REQUIRED WORK ▸ Reproduce exactly the lines from the one containing "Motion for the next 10" through the last line of the records below, both included, and nothing else.

[Data excerpts]
━━━━━━━━━━━━━━━━━━━━━━━━━━━━━━
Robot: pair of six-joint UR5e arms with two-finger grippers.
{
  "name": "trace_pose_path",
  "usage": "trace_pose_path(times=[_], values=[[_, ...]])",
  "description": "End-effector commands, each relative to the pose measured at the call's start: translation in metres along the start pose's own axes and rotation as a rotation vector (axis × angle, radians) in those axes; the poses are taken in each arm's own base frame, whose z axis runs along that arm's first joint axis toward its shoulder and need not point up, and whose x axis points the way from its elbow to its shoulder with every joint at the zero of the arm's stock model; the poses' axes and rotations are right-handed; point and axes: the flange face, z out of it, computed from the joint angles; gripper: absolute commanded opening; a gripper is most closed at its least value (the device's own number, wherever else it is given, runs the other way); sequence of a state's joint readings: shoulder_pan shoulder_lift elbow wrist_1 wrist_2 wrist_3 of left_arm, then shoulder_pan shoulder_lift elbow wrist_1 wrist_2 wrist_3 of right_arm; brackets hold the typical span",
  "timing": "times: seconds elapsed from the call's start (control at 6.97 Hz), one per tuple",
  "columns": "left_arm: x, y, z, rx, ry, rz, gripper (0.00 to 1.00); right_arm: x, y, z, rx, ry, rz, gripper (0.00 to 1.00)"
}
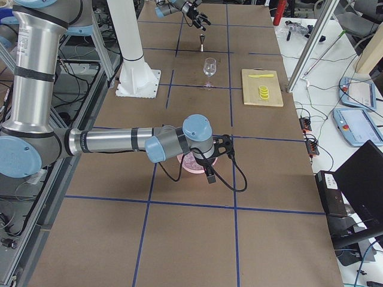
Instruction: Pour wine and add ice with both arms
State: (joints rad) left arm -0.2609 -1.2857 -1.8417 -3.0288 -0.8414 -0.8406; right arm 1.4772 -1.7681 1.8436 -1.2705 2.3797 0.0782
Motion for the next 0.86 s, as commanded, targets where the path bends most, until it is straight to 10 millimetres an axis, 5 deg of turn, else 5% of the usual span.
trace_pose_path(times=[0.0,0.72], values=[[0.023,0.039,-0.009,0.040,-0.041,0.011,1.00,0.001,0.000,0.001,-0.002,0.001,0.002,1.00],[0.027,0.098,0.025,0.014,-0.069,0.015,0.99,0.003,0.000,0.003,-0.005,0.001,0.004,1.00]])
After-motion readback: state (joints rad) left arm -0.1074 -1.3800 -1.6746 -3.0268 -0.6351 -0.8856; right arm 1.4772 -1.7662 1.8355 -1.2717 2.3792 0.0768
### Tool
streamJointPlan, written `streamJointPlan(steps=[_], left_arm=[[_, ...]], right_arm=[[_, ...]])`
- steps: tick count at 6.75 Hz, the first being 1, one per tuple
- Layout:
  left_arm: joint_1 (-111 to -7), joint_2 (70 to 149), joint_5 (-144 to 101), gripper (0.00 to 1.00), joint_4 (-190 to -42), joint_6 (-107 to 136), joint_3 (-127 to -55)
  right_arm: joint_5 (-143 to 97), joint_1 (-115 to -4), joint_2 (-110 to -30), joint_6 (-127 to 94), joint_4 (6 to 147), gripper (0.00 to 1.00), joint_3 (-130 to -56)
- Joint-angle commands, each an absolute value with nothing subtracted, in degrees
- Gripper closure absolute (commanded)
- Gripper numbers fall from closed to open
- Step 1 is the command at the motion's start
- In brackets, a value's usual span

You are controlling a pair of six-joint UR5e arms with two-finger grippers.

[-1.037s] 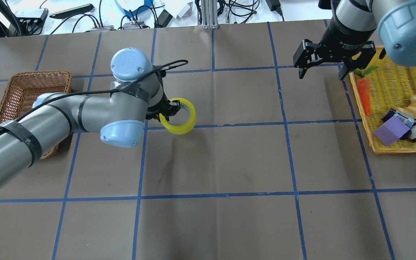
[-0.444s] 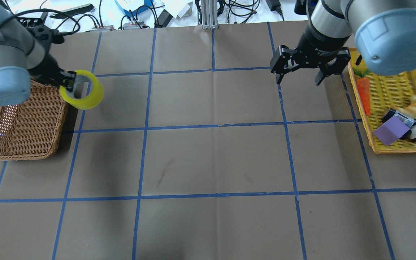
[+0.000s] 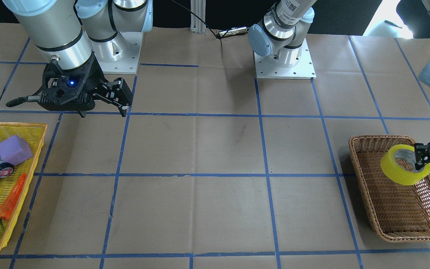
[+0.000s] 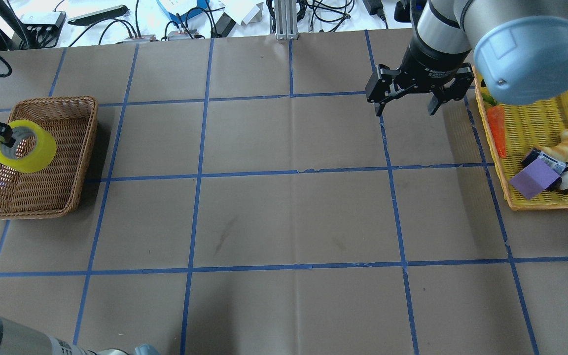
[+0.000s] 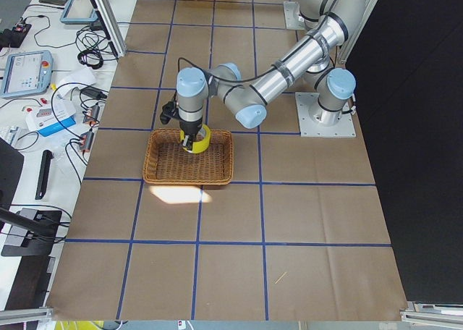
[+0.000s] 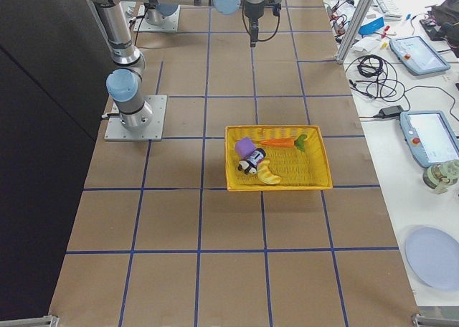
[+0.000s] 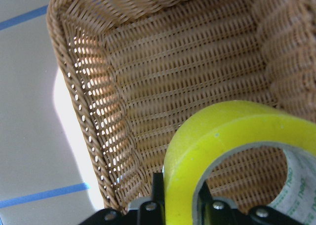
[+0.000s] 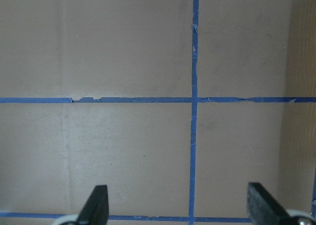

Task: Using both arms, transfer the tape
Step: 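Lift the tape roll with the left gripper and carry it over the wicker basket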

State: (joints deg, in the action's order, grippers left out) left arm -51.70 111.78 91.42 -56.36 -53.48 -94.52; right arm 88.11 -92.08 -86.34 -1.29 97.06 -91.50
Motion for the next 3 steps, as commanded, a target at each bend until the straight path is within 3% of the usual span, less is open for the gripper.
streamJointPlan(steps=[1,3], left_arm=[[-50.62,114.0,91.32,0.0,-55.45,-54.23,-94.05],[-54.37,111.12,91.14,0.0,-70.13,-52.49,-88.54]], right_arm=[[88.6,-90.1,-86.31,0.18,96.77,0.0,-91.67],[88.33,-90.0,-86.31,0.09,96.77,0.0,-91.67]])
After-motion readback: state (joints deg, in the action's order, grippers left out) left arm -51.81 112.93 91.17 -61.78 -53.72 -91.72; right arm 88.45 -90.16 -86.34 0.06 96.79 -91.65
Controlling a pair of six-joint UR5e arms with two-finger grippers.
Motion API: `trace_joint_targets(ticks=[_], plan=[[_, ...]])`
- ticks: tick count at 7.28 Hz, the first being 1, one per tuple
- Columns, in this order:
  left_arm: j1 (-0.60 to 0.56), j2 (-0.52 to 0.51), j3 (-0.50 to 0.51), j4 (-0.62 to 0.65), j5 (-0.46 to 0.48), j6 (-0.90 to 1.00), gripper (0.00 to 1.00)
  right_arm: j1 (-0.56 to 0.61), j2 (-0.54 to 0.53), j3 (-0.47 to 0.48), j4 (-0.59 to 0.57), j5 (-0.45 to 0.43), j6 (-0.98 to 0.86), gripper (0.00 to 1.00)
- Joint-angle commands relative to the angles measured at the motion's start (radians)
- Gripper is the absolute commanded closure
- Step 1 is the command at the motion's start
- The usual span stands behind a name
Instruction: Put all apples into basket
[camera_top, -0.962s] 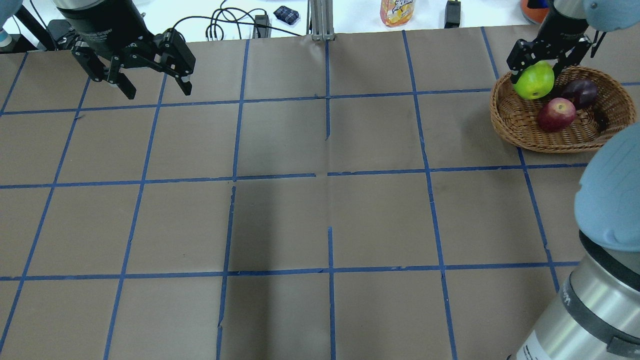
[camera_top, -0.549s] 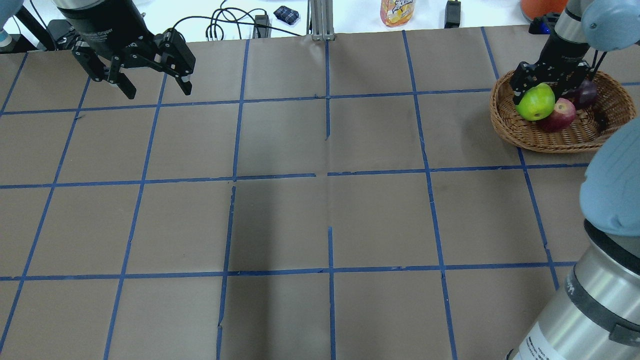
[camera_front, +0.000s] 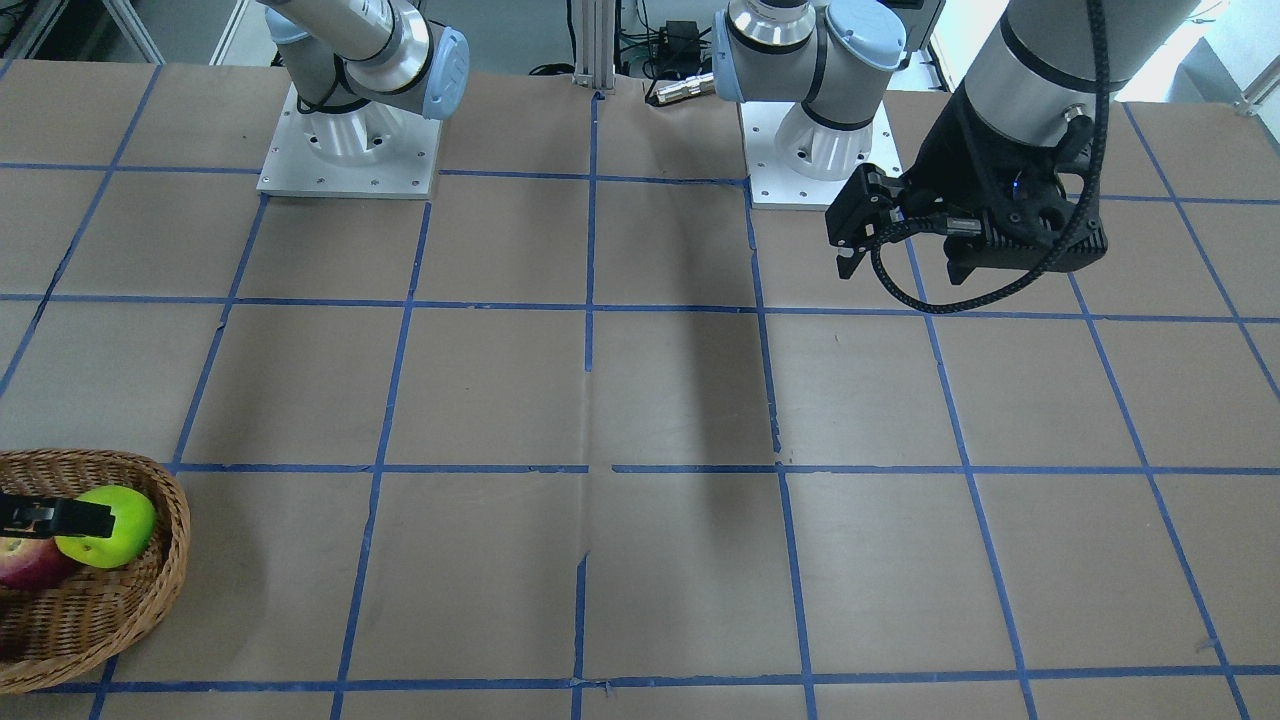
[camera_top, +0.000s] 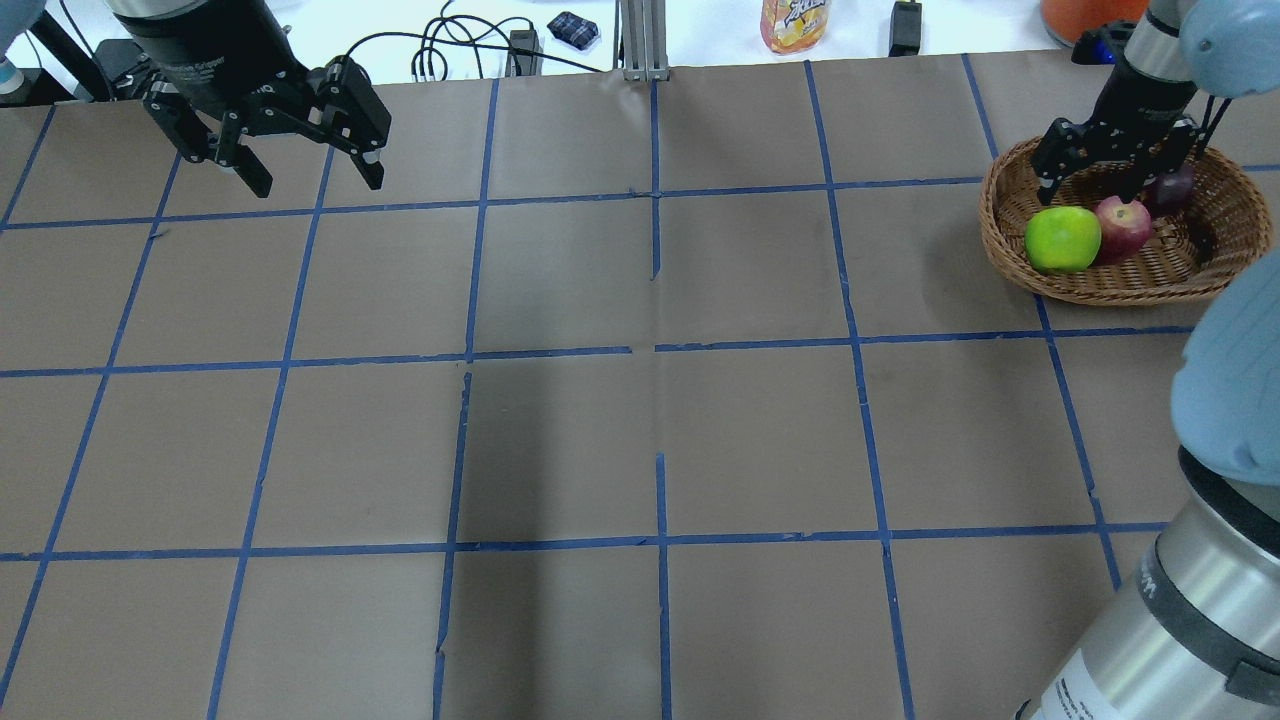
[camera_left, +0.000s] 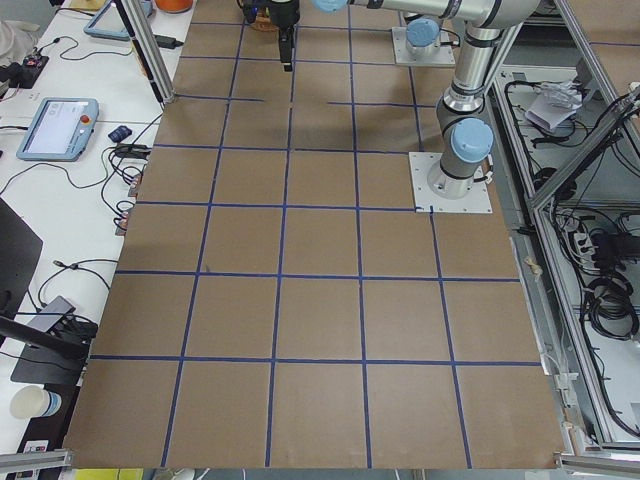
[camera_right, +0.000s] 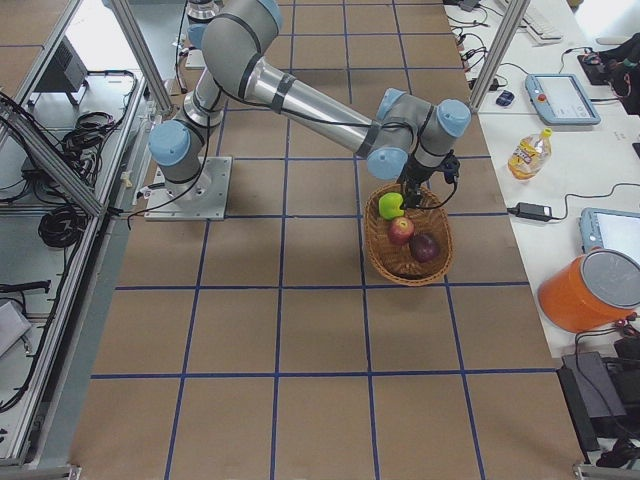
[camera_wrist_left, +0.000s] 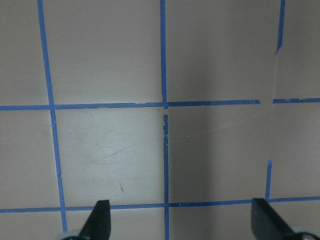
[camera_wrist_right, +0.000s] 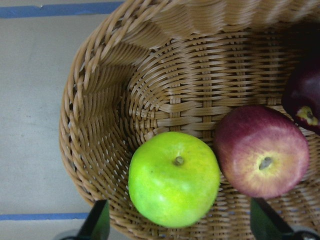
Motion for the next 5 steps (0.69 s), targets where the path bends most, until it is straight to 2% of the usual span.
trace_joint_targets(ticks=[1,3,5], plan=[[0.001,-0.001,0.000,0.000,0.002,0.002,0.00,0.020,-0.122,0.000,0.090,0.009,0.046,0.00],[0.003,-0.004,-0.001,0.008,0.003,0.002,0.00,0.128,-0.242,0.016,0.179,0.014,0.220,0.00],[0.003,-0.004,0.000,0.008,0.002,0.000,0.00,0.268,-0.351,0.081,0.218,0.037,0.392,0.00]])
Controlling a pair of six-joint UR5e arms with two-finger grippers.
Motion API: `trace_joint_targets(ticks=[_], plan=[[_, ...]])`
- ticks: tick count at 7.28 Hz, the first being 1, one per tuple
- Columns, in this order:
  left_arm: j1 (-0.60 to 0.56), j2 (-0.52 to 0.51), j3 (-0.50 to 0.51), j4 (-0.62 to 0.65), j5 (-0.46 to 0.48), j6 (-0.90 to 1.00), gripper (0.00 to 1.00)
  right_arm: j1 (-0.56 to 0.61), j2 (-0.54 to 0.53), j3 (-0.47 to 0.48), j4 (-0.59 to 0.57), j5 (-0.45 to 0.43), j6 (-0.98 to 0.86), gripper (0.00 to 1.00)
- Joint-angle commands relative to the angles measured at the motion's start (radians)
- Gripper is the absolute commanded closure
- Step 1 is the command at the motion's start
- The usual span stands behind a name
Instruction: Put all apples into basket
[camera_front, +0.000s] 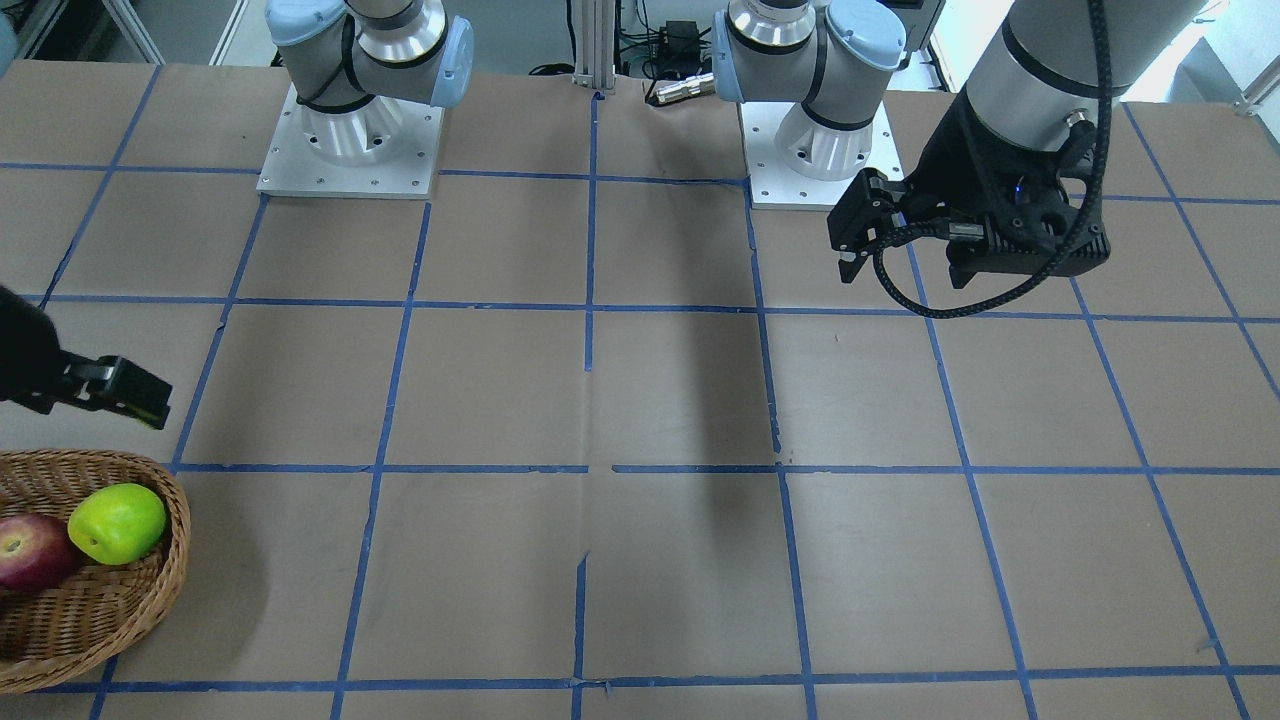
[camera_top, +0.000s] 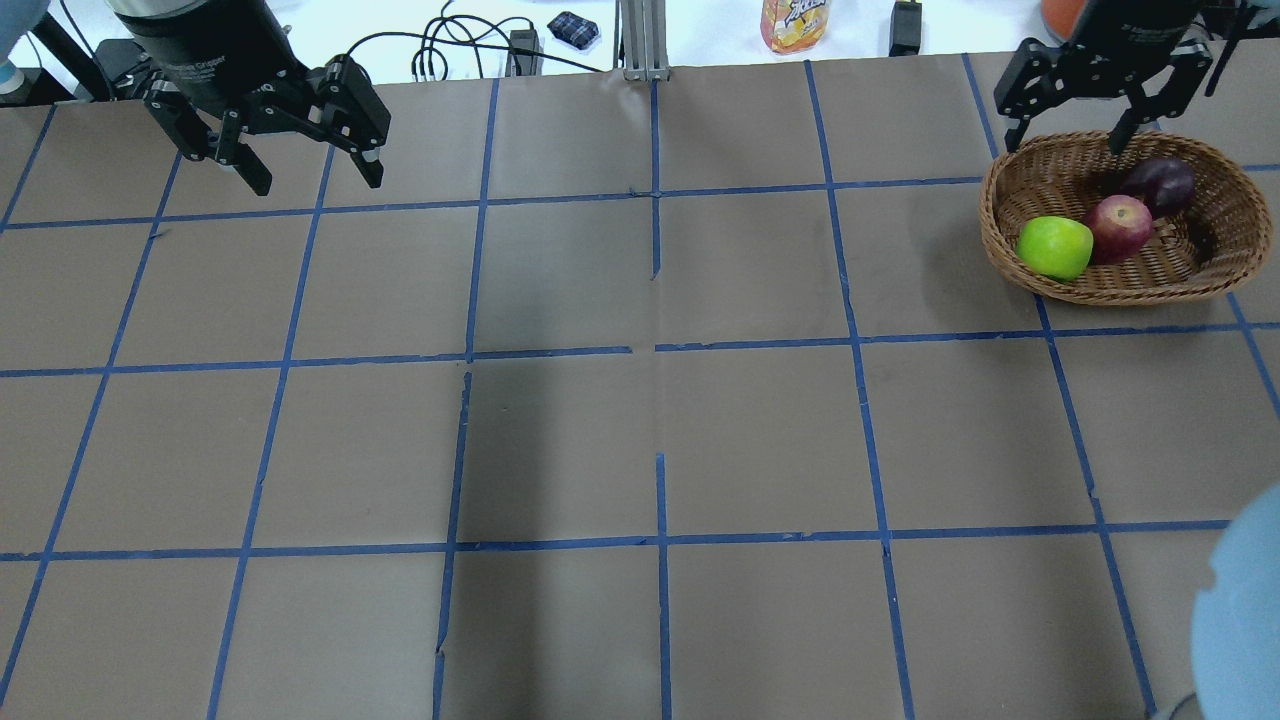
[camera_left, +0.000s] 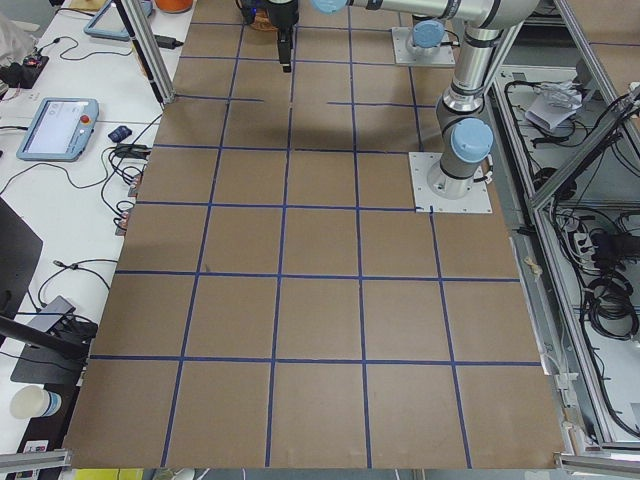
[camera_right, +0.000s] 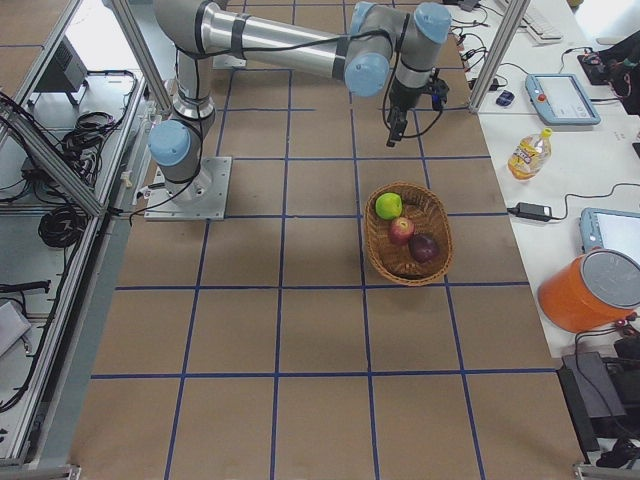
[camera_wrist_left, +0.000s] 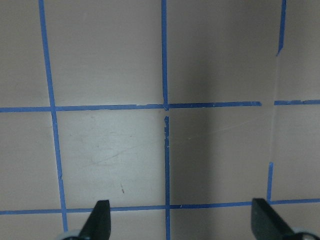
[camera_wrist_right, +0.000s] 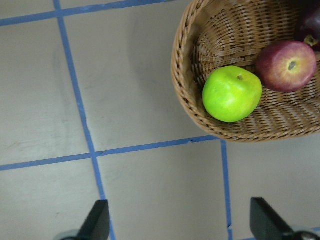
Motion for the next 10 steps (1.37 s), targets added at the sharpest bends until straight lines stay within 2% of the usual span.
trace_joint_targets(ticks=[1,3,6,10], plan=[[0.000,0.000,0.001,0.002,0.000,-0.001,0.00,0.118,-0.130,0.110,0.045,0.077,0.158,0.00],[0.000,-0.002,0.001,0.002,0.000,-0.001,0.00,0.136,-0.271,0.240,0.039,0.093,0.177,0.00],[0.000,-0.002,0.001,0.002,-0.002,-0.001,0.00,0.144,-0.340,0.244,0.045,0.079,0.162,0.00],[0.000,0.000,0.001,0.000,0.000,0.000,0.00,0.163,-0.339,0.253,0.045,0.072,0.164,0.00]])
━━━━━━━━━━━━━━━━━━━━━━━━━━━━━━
OUTPUT BELOW ▸
Motion for the next 10 steps (1.37 s), targets added at the sharpest bends until straight lines stay within 2% of the usual span.
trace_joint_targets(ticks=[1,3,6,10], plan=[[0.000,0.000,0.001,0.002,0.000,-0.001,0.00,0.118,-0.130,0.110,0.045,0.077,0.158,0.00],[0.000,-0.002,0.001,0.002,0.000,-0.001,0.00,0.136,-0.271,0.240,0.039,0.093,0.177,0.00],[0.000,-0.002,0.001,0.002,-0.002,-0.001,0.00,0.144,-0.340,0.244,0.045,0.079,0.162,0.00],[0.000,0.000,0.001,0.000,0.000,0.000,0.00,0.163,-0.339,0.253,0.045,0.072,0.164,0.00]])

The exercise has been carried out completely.